**** DATA FOR ANALYSIS ****
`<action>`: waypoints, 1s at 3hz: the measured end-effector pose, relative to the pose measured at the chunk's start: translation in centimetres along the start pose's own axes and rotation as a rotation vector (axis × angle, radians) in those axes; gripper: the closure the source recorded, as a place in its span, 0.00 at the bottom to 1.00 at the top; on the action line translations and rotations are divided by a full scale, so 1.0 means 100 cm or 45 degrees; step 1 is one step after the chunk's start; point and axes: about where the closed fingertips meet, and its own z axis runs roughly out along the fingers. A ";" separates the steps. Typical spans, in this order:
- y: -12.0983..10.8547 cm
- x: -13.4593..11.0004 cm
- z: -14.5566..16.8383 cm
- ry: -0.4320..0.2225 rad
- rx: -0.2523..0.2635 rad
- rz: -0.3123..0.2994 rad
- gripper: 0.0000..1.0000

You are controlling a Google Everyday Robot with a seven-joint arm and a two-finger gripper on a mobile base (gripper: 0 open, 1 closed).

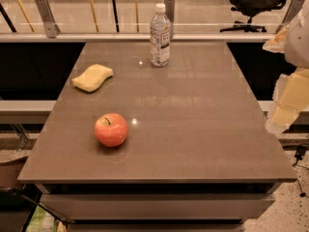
****
§ EXERCISE AIM: The job is to set down the whole listing exactly, excluding any images.

§ YOUR SOLUTION:
`<action>`: waypoints, 1s at 3hz: the measured end-effector pose, relative to the pose measured at the chunk's start: translation in centimetres along the start pose's own axes and rotation as a rotation vector (axis × angle, radians) in those axes; gripper: the closure the source recorded, as a place in its span, 0.00 at the bottom to 1.00 at the top; on the action line translations and rotations are divided by a full scale, so 1.0 means 100 cm or 45 degrees; step 1 is one step after the chunk's start; point and axes: about where the closed fingertips meet, and its own z axis runs roughly out along the fingers. A ";" separates the steps. Typical spans, in this order:
- y: -12.0983..10.8547 cm
- x: -13.4593..11.0004 cm
- z: -14.5566..16.8383 cm
- ry: -0.4320..0.2225 rad
- rx: -0.2523..0.2635 rad
- rz: -0.3123..0.2994 rad
- gripper: 0.0000..1.0000

You are controlling a Google Everyday Robot with a seven-joint arm and a two-finger gripper on a mobile base (gripper: 0 open, 1 closed).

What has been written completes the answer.